Attached Paper In-person November Annual Meeting 2026

Contesting Utopian Dreamings of Progress through Mutual Aid Cooperativism in San Salvador’s Centro Histórico

Abstract for Online Program Book (maximum 150 words)

The renovation of San Salvador’s Historic Downtown (Centro Histórico) is a central collective dream of postwar Salvadoran society. At its heart is the hyper-modern National Library (BINAES), functioning as a secular cathedral for President Nayib Bukele’s future-oriented, religious-infused politics. Drawing on Laurence Davis, I analyze this urban spectacle as “transcendent utopianism,” a top-down vision demanding an ideological faith in capitalist progress that ultimately drives speculative dispossession. In contrast, I examine an alternative renovation process led by the Salvadoran Federation of Mutual Aid Housing Cooperativism (FECOSVAM).

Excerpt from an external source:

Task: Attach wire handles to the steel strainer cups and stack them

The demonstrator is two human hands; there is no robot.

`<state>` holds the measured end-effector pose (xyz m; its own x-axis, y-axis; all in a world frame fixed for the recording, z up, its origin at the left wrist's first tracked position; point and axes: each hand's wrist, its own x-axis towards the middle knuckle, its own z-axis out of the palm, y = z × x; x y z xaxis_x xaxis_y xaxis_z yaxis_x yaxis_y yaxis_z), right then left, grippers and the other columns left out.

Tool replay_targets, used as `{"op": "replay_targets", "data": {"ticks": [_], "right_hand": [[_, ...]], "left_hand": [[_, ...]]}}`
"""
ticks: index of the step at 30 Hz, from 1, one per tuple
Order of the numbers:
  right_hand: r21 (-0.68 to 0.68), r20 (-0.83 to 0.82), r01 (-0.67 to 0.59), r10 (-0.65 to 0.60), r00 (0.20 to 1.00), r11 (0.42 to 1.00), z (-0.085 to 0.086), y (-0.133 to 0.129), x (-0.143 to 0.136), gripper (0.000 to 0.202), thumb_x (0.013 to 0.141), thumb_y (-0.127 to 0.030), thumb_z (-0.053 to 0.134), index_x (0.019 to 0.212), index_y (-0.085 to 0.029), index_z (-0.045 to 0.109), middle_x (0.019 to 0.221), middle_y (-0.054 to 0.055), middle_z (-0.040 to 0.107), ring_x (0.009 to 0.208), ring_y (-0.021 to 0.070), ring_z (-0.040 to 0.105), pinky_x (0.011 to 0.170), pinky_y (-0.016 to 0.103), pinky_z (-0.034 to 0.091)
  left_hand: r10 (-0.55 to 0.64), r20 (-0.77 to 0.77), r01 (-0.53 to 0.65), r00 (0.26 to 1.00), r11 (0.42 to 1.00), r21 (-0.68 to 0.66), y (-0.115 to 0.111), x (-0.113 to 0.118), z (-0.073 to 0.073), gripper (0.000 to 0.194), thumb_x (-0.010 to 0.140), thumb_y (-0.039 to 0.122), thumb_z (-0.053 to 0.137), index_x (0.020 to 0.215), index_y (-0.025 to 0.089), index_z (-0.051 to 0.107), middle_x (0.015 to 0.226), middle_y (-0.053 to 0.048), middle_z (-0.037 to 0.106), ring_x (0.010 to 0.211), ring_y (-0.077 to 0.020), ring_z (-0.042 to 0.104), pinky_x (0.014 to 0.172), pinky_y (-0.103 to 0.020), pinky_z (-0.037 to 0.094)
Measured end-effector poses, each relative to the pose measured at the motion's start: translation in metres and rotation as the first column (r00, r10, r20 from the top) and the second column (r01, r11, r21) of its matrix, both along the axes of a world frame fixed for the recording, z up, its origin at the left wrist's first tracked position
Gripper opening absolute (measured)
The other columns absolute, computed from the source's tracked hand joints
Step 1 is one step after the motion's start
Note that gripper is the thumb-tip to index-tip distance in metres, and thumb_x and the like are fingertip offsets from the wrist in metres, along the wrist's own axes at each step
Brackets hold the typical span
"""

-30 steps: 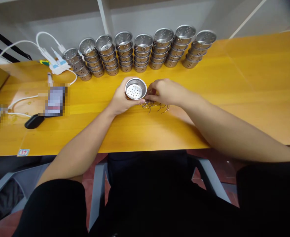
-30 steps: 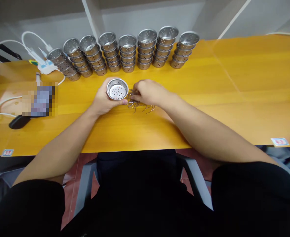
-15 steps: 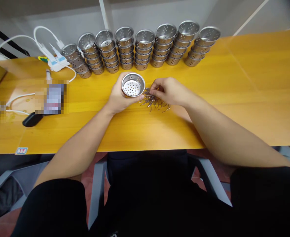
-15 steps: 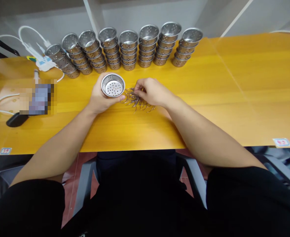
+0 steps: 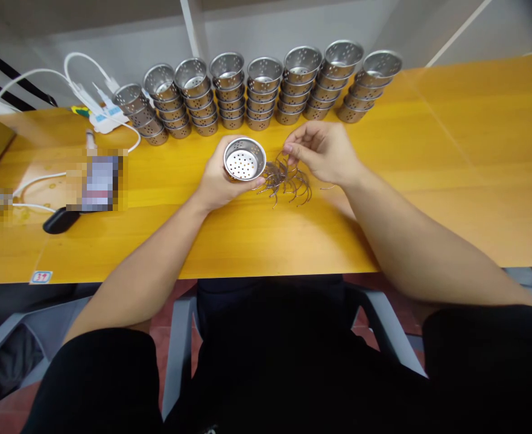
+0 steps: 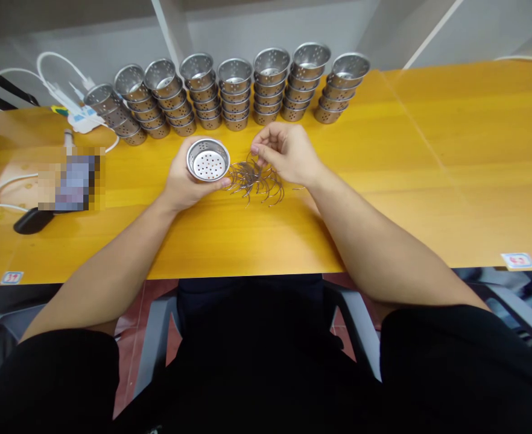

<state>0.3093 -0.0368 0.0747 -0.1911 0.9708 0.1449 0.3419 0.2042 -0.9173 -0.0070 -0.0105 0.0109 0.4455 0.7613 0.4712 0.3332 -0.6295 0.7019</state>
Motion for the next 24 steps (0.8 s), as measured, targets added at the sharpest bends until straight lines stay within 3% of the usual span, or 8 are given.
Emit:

Rooted in the labor movement, these cooperatives provide dignified housing to working-class families formerly in precarious tenements (mesones). Following David Bell, I conceptualize FECOSVAM’s cooperative labor as “utopia-as-place”: an immanent space continuously reproduced through shared governance, solidarity, and convivencia. Theorizing this praxis as utopianism renders visible a contesting horizon of social dreaming, challenging the state’s elite, linear model of development.